Riserva Valli Cupe, Gastel esprime solidarietà al direttore Lupia

Per la presidente di MiTo, le dimissioni del direttore della riserva, rappresenterebbero «un suicidio per la Calabria»

CATANZARO «Una regione meravigliosa come la Calabria che io amo e frequento, speciale perché ricca di tutto, mare, montagna, bellezze architettoniche, sapori buoni come in nessun altro posto e con le case contadine tre le più belle al mondo, ha bisogno, per superare tutto ciò che le inibisce sviluppo e crescita, di professionisti come il dottor Carmine Lupia. Il “Fenomeno Valli Cupe”, apprezzato in Lombardia, Piemonte, da esperti naturalisti, da più Università, economisti e sociologi e che migliora l’immagine della Calabria, si identifica con Carmine Lupia. Il binomio è inscindibile, e scinderlo, specie per miopie localistiche, sarebbe per la Calabria come un suicidio». È quanto afferma l’esperta d’arte Anna Gastel, presidente di MiTo (il Festival di musica classica organizzato dalle città di Milano e Torino), in relazione alla decisione del direttore della Riserva regionale Valli Cupe di rimettere il suo mandato.
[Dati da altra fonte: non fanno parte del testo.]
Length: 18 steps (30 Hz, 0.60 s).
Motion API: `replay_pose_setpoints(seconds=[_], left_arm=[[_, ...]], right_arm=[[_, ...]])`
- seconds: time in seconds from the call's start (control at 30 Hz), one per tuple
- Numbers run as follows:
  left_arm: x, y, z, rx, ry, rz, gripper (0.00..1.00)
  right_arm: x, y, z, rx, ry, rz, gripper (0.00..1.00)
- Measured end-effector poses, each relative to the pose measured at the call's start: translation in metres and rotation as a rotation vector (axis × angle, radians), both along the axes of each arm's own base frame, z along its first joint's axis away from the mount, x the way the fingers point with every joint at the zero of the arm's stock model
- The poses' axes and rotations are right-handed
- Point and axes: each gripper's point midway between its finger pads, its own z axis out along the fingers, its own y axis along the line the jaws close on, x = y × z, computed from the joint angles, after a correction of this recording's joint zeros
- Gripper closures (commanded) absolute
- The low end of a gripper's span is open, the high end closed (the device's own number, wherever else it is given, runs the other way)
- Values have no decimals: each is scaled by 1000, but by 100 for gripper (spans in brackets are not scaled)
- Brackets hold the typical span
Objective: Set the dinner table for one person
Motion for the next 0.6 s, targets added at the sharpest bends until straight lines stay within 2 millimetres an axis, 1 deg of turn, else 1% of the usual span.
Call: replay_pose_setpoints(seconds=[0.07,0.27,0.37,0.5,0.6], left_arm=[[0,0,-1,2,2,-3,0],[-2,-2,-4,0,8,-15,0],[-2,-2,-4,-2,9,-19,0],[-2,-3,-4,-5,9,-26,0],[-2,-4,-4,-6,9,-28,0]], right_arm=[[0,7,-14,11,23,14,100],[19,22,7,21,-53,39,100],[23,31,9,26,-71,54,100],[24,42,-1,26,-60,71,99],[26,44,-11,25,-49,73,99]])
«Le dimissioni di Lupia da direttore della Riserva istituita dalla Regione Calabria – prosegue Gastel – mi inducono a esprimere la mia solidarietà non solo ad un botanico conosciuto in Italia e all’estero per i suoi studi, e non solo ad un professionista capace di realizzare idee innovative, ma anche ad una persona che stimo per la sua disinteressata passione e abnegazione, la profonda rettitudine e trasparenza, il suo civismo e la sua disarmante umanità. Spiace per le incomprensioni subentrate nell’ultimo anno tra la direzione della Riserva e l’Ente Gestore, ma non c’è dubbio che anche le criticità possono servire per assumere scelte che, superando la palude delle contrapposizioni e riformando la legge istitutiva, possano potenziare la Riserva, consentendole di proseguire il lavoro di riscoperta dei punti di forza dei luoghi e di valorizzazione dei beni ambientali». «Nel corso delle mia esperienza – sostiene ancora Gastel, nipote di Luchino Visconti e primo battitore donna nella storia di Cristie’s, la più antica casa d’aste del mondo – ho constatato quanto spesso sia facile distruggere in un solo giorno ciò che è costato sudore e fatica. Ci si mette di traverso la burocrazia e l’ipocrisia di chi respinge la cultura contadina perché se ne vergogna, quando invece la saggezza contadina è straordinaria come testimoniano Olmi e i fantastici documentari di Vittorio De Seta. La Riserva e il dottor Lupia hanno agito per riscattare le radici identitarie del territorio dialogando proficuamente con altre realtà fuori regione, perciò non si bruci questa esperienza, esemplare per amore verso la propria terra e coraggioso spirito d’iniziativa, che invece, soprattutto ora, va aiutata per superare le difficoltà con fiducia e forza, sorretta e protetta».